- [Assignment] Copy out precisely the lines from the start of the data through the line with "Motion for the", and keep pictures out of it.
[Data provided — start]
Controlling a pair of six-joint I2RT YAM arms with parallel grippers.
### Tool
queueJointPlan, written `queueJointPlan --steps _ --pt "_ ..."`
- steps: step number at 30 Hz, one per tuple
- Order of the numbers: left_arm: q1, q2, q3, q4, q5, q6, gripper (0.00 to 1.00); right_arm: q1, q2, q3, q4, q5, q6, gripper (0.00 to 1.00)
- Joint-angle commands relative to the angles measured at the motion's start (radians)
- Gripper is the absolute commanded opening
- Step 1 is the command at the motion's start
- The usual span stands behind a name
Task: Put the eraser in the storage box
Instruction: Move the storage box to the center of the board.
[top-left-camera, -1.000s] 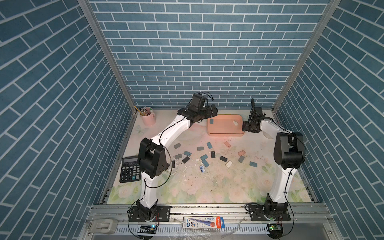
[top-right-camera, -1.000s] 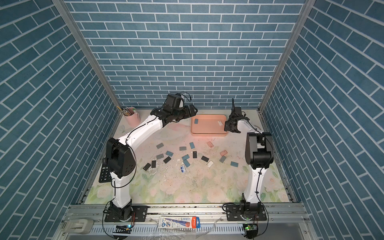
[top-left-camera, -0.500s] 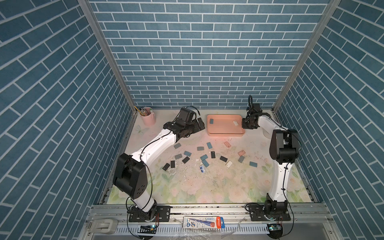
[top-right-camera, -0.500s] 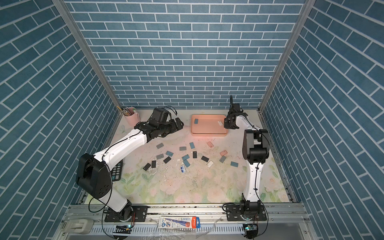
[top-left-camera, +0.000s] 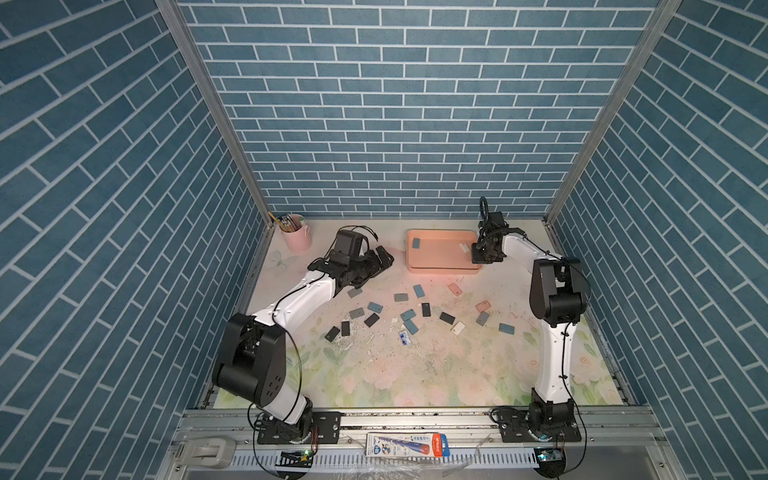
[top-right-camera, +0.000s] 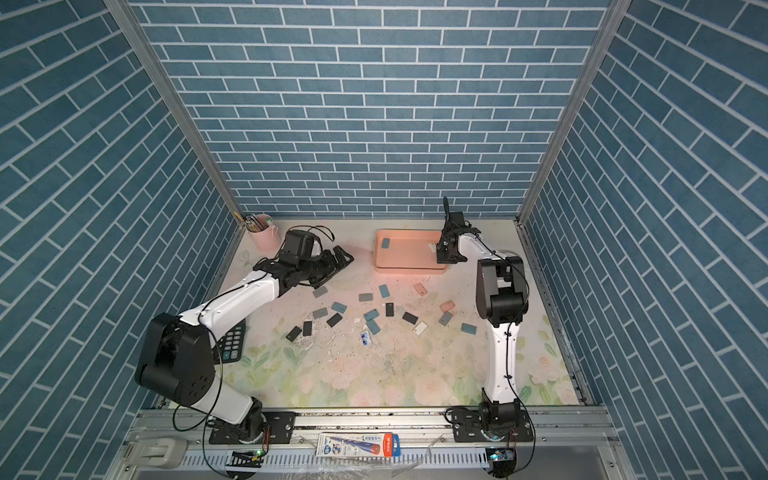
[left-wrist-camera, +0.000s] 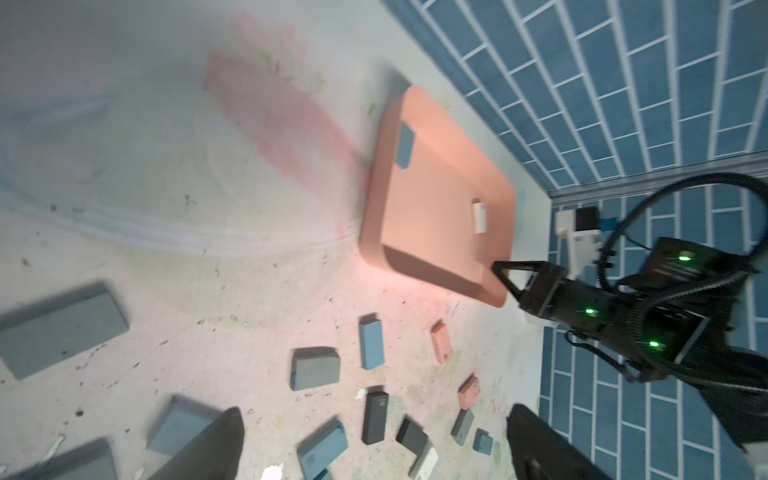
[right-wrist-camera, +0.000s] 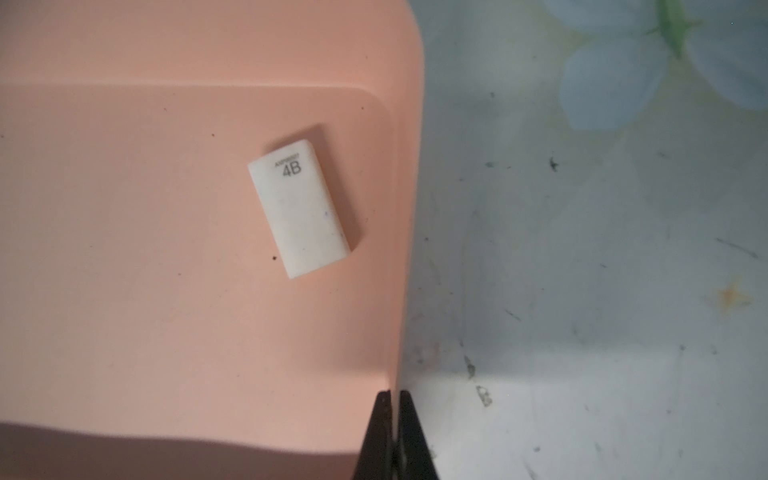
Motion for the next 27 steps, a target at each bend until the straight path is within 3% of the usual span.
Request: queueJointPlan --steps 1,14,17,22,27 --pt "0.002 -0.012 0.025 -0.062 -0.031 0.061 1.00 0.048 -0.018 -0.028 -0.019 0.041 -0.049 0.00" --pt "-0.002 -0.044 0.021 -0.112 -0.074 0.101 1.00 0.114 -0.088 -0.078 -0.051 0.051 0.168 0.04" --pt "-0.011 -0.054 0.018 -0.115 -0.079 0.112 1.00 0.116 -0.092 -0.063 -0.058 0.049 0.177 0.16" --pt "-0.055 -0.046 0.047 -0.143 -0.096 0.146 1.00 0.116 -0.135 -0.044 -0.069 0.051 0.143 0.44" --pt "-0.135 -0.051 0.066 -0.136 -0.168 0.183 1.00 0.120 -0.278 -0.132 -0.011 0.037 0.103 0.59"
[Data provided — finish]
- [Response for this exercise]
Controlling a pair of six-joint I2RT YAM arms with parallel grippers.
### Tool
queueJointPlan, written `queueJointPlan --steps _ --pt "_ ..."`
- steps: step number at 30 Hz, one per tuple
- Order of the numbers: left_arm: q1, q2, q3, q4, q5, q6, gripper (0.00 to 1.00); right_arm: q1, q2, q3, q4, q5, q6, gripper (0.00 to 1.00)
- Joint-angle commands relative to the angles measured at the motion's start (radians)
- Gripper is the absolute commanded opening
- Step 1 is the command at the motion's start
- The usual span stands behind a name
Task: Put the eraser in the storage box
Instruction: Move the storage box to the center of the board.
[top-left-camera, -1.000s] 
[top-right-camera, -1.000s] 
[top-left-camera, -0.500s] 
[top-right-camera, -0.500s] 
[top-left-camera, +0.000s] 
[top-right-camera, +0.000s] 
[left-wrist-camera, +0.000s] 
[right-wrist-camera, +0.000s] 
Motion for the next 27 steps, a target at each bend until the straight path is within 3% of the usual span.

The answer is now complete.